= The Bass Excursions =

1904 excursionists' brochure

The Bass Excursions were a series of works outings laid on for the entire workforce of the Burton-on-Trent brewing firm of Bass, Ratcliff & Gretton. They took place every summer, and ran from the 1860s until 1914. The last one, to Scarborough, took place just weeks before the outbreak of the First World War. The excursions, which were originally just for workers, quickly expanded to include wives and children, along with managers and suppliers. So many townspeople were included that, on the day, the town's population of 50,000 was reduced by nearly a fifth. Workers travelled free – with family members at a greatly reduced rate – and were given their day's wages, plus extra pocket money of a half crown to a guinea, depending on their status. Once there, production of their excursion ticket allowed free entrance to all the resort's attractions.

==Organisation==
Up to seventeen special trains were engaged to take between 7,000–10,000 workers and their families. There were departures every ten to fifteen minutes, with some workers having arrived at their destination while others were still waiting at Burton station to board their allotted train. The 1904 excursion to Liverpool, for instance, consisted of seventeen trains, the first leaving at 4 a.m., the last at 6.50 a.m. By that time those on the 4 a.m. departure had already arrived at Liverpool Central. The last of the departures – composed entirely of first class dining saloons – was reserved for company executives, along with friends and guests.

The Trips
| Year | Destination | Trains | Notes |
|---|---|---|---|
| 1877 | Liverpool |  |  |
| 1880 |  |  |  |
| 1881 | Scarborough | 6 | London visit cancelled due to smallpox epidemic |
| 1882 |  |  |  |
| 1883 |  |  |  |
| 1884 | Wolverhampton |  |  |
| 1885 | Blackpool | 8 |  |
| 1886 |  |  |  |
| 1887 |  |  |  |
| 1888 | Brighton |  |  |
| 1889 | Blackpool |  |  |
| 1890 | Scarborough |  |  |
| 1891 | Liverpool & New Brighton | 13 |  |
| 1892 | Blackpool | 15 |  |
| 1893 | Great Yarmouth |  |  |
| 1894 | Scarborough | 15 |  |
| 1895 | Liverpool & New Brighton |  |  |
| 1896 | Blackpool | 16 |  |
| 1897 | Great Yarmouth | 15 |  |
| 1898 | Scarborough |  |  |
| 1899 | Liverpool & New Brighton | 16 |  |
| 1900 | Blackpool | 17 |  |
| 1901 | Great Yarmouth |  |  |
| 1902 | Scarborough |  |  |
| 1903 | Blackpool | 17 |  |
| 1904 | Liverpool & New Brighton | 17 |  |
| 1905 | Great Yarmouth |  |  |
| 1906 | Scarborough |  |  |
| 1907 | Blackpool | 17 |  |
| 1908 | Liverpool & New Brighton |  |  |
| 1909 | Great Yarmouth |  |  |
| 1910 | Scarborough |  |  |
| 1911 | Blackpool | 15 |  |
| 1912 | Liverpool & New Brighton |  |  |
| 1913 | Great Yarmouth |  |  |
| 1914 | Scarborough |  |  |

==Brochures==
All excursionists were give an illustrated brochure, some containing up to 96 pages. The contents detailed the attractions of their destination, advice on places to eat (and nannyish reminders about the wisdom of a proper meal) . Discounts were available for the excursionists on presentation of their tickets. Additional outings and cruises were available. In addition there was lots of 'trivia' – a typical excursion could involve up to 250 carriages, for which two miles of sidings would be required at the destination town. There were facts and figures about rolling stock and locomotives, remarks about the stations and sights passed en route.
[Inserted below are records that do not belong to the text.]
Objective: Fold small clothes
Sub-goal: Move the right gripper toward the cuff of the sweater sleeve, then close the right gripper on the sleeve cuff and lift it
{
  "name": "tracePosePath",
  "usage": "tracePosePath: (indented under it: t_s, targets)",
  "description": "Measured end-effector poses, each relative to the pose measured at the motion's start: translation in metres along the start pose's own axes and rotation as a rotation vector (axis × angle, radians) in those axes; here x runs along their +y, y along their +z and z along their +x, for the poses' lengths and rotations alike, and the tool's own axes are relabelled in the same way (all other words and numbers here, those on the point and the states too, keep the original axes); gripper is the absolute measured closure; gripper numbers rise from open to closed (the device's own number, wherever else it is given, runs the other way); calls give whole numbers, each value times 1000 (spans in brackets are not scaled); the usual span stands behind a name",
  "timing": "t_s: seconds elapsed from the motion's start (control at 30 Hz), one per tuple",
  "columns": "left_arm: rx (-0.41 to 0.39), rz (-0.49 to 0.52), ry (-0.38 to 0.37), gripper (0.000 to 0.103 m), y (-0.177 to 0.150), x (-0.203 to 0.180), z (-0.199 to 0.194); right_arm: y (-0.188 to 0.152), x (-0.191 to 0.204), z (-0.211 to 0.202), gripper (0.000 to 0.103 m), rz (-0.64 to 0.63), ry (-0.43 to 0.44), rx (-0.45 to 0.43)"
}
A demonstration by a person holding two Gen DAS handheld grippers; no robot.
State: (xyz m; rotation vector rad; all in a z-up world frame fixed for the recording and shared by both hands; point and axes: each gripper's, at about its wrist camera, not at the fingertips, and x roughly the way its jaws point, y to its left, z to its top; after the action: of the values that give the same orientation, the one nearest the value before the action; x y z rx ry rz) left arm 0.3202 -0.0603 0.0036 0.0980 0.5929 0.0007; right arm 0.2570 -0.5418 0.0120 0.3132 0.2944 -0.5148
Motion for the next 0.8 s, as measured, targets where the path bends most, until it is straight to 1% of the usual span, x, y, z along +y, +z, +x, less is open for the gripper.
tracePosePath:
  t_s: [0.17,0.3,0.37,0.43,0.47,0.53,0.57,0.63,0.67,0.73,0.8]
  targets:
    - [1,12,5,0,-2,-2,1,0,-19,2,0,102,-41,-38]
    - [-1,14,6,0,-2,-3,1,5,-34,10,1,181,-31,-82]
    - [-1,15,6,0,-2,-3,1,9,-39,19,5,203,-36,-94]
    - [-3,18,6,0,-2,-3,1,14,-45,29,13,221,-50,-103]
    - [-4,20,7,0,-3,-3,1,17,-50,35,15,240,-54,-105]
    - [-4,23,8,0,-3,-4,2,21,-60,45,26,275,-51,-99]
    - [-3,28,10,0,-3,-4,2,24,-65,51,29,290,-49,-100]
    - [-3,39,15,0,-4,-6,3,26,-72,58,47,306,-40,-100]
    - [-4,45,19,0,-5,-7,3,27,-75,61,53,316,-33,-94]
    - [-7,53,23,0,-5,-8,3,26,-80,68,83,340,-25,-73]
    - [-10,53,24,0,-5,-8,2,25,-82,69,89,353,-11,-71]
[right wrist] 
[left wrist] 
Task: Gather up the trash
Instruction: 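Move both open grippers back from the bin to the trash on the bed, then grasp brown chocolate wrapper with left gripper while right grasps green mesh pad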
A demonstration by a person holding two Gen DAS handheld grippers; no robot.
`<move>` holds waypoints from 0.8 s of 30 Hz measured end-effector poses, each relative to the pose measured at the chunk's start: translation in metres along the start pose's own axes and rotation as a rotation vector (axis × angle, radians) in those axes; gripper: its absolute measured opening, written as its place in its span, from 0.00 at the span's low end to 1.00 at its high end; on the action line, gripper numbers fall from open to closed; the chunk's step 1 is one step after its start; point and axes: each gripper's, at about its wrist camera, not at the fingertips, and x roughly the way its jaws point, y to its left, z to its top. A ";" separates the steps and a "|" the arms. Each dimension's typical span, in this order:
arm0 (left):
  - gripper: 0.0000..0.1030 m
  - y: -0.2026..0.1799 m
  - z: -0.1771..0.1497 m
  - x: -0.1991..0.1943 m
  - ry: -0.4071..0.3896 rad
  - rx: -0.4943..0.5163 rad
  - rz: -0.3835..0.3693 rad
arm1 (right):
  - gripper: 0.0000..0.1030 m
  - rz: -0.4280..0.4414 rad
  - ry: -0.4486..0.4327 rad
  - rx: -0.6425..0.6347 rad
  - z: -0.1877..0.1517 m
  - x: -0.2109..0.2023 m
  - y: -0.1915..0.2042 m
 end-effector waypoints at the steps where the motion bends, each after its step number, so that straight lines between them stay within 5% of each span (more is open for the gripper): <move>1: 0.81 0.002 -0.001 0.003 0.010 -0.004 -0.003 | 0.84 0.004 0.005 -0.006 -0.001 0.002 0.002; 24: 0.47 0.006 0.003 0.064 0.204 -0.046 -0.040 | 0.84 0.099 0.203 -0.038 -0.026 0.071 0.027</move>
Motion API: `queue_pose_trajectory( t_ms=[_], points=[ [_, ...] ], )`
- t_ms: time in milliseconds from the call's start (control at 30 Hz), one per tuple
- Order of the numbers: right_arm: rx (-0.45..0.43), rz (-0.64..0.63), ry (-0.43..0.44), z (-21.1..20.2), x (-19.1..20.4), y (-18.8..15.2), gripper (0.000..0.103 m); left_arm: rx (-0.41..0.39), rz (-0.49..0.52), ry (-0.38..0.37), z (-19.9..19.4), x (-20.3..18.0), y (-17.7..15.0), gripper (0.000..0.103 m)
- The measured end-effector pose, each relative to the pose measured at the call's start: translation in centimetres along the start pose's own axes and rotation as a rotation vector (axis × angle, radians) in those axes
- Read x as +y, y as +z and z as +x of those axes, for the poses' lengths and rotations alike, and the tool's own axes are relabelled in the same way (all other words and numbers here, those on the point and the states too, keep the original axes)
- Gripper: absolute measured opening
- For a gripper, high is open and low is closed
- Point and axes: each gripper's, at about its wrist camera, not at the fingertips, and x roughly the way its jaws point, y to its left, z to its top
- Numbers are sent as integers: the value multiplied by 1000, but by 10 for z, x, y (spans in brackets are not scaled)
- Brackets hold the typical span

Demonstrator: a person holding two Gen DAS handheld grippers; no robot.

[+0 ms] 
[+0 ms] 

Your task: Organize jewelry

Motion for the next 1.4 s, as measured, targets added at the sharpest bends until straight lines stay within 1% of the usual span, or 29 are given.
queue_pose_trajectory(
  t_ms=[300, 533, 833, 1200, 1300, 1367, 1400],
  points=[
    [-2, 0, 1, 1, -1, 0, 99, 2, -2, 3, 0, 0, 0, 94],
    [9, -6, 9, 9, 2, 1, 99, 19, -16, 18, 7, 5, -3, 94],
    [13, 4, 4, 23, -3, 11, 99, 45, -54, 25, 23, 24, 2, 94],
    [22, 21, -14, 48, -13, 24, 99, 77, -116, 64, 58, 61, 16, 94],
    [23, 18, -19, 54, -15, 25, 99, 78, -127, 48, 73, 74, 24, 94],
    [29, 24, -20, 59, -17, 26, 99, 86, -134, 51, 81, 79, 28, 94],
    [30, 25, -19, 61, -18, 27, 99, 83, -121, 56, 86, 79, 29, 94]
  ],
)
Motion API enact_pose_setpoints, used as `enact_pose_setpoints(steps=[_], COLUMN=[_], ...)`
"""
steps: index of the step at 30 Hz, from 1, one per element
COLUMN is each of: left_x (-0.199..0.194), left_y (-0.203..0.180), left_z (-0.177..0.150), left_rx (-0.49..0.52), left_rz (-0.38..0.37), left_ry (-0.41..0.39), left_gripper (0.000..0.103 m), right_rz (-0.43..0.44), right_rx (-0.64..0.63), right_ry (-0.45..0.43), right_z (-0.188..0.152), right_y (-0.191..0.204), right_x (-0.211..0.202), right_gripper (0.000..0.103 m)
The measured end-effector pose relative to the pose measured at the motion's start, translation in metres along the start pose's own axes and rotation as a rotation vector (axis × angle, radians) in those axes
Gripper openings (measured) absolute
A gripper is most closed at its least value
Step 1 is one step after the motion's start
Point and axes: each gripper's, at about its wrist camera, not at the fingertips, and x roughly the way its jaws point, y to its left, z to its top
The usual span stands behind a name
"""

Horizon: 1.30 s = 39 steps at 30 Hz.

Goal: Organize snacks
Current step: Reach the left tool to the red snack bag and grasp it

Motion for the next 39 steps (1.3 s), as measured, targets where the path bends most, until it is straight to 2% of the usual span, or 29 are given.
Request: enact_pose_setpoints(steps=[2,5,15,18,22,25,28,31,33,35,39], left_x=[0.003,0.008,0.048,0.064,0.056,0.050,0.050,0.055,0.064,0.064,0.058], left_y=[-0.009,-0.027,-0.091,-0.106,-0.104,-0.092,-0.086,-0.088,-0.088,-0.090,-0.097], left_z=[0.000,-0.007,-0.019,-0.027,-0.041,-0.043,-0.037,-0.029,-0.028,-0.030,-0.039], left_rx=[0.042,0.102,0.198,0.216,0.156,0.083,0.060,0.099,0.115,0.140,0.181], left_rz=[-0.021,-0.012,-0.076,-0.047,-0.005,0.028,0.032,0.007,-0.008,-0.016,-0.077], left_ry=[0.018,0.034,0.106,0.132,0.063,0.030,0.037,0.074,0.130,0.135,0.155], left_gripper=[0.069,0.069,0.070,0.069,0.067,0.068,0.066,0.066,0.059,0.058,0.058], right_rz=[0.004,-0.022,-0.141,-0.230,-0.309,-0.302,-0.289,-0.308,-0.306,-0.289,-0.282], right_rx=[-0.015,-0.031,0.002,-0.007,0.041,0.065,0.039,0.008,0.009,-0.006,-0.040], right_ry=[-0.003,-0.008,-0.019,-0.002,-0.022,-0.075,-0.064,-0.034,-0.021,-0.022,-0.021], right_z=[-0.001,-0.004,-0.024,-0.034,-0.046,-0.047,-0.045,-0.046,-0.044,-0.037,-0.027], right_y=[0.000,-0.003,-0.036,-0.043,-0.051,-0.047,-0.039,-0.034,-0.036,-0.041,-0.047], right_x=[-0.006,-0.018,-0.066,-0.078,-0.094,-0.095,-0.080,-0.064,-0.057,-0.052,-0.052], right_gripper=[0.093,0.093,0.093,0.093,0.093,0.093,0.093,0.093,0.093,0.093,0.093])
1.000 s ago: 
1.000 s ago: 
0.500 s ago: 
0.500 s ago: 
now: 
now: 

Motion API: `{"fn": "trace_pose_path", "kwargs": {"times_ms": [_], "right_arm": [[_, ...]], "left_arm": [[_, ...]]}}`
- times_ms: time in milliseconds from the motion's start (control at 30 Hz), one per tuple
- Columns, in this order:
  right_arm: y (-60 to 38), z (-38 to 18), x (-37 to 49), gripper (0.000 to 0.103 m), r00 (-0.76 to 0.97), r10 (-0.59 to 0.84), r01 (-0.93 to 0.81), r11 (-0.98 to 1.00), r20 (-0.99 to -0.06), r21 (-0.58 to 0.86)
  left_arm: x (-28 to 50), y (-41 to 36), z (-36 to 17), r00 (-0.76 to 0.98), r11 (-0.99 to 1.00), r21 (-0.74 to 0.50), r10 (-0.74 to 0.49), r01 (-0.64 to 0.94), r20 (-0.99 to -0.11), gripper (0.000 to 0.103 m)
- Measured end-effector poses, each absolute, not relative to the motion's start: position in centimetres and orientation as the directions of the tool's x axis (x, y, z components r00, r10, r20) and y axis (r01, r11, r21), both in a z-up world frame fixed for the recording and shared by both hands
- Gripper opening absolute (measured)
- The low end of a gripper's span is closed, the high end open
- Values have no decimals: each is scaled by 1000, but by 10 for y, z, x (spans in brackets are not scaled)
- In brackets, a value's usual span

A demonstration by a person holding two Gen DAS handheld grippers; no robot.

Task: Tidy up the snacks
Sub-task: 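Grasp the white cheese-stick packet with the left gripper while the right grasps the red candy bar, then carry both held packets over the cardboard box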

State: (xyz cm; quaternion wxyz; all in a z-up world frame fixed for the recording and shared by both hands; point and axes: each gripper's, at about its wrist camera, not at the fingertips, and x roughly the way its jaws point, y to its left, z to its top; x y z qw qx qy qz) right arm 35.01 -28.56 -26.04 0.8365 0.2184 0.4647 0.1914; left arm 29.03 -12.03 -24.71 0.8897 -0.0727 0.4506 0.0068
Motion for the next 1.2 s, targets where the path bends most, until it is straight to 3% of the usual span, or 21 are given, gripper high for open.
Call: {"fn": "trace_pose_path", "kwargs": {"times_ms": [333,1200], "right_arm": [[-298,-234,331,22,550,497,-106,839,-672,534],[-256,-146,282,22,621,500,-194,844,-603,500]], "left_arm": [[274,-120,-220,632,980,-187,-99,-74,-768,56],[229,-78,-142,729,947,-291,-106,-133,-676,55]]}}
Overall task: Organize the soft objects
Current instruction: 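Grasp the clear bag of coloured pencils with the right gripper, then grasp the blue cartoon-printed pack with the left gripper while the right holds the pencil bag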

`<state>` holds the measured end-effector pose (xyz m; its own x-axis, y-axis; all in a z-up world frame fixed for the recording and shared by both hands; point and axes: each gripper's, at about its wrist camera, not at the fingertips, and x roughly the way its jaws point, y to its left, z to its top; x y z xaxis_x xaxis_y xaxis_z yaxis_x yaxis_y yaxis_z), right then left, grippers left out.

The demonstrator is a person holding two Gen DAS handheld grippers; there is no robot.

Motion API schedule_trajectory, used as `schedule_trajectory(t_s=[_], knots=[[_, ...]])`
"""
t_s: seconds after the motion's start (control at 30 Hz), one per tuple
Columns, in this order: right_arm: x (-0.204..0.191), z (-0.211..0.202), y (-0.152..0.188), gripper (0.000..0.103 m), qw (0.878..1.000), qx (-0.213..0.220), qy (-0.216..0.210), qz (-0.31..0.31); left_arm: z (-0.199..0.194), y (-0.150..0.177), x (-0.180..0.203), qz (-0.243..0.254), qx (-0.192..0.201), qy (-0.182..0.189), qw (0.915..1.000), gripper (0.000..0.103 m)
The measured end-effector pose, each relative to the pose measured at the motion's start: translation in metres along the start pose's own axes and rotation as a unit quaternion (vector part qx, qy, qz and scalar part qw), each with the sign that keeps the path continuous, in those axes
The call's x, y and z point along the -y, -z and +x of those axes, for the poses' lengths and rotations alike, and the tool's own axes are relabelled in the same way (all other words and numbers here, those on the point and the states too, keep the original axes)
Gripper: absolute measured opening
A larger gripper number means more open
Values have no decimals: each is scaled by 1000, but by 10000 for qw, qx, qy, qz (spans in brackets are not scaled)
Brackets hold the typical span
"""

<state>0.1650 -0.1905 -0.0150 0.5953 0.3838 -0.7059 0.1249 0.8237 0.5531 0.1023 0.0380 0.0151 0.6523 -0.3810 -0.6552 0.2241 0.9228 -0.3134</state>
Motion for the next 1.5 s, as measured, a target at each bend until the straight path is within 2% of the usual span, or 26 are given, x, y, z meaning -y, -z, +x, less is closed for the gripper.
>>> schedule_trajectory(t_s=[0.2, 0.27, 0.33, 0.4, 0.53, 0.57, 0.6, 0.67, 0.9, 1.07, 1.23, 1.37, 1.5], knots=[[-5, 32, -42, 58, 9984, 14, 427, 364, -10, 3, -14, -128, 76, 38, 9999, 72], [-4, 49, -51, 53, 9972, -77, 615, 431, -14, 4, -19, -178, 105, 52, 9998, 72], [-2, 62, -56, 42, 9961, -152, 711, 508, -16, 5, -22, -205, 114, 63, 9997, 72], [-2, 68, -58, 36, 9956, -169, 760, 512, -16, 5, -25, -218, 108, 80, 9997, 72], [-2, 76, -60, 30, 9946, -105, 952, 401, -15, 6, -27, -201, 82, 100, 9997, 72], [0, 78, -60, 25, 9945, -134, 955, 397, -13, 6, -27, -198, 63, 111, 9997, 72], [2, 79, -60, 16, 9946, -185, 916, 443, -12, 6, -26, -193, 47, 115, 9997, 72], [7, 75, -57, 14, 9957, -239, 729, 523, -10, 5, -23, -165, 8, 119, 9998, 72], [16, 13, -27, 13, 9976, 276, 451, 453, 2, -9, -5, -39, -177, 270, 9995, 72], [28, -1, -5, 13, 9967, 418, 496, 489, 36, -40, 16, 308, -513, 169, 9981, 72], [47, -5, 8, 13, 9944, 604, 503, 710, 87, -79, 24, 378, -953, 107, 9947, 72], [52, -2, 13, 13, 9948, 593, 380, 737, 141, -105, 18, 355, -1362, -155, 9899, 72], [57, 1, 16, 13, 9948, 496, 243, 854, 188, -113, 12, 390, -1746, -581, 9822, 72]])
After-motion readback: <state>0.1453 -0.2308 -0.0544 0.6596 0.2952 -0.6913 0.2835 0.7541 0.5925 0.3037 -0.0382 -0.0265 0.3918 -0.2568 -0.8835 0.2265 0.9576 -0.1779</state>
The brochures also served as a guide on travel etiquette, reminding passengers to travel only on their designated train, to ensure that compartments were fully utilised and not 'hogged'. In 3rd class this meant eight to ten in each compartment. Passengers were reminded not to throw bottles out of the window or to leave orange peel on the platforms.

When all trains had arrived safely at their destination, Bass's Traffic Manager, William Walters, personally sent a telegram to Burton-on-Trent to confirm it.

Facsimiles of the brochure for the 1904 trip to Liverpool and New Brighton are widely available secondhand. That for the 1914 Scarborough excursion is available new as a reprint. Both give an insight into Walter's gift for organisation and the remarkable logistical complexity of the excursions.

==Culture==
Many people, both excursionists and those at their destination, good-humouredly referred to the invasion as 'Bass buying the town.' 'And the town is glad to be bought by such generous people,' said one Yarmouth businessman. 'Hundreds of them will stay for the week and are amongst our most welcome visitors.'

==Incidents and accidents==
In 1901 a young maltster employed by Bass was found dead near the tracks just outside Melton Mowbray. After hearing from fellow passengers on the Yarmouth train, an inquest jury agreed that the man's injuries had been consistent with falling from a train, but could not decide whether it had been an accident or something more sinister.

Three years earlier, during the Scarborough trip of 1898, a Bass worker was drowned in a freak accident.

==Post-1914==
The 1915 excursion to Blackpool had to be cancelled. The demands of the war and mobilisation of troops meant that the railway companies were simply unable to handle a non-priority operation requiring the use of twenty trains. The workers were still allowed their holiday and mostly stayed at home in Burton-on-Trent.

==William Walters==
The man responsible for the Bass excursions retired at the end of 1915 – aged 74. He had overseen the annual trips ever since the first one in 1865, which he organised at the personal behest of William Bass. The first trip – to Liverpool – had been for men and boys only, families not being allowed to go until a later date.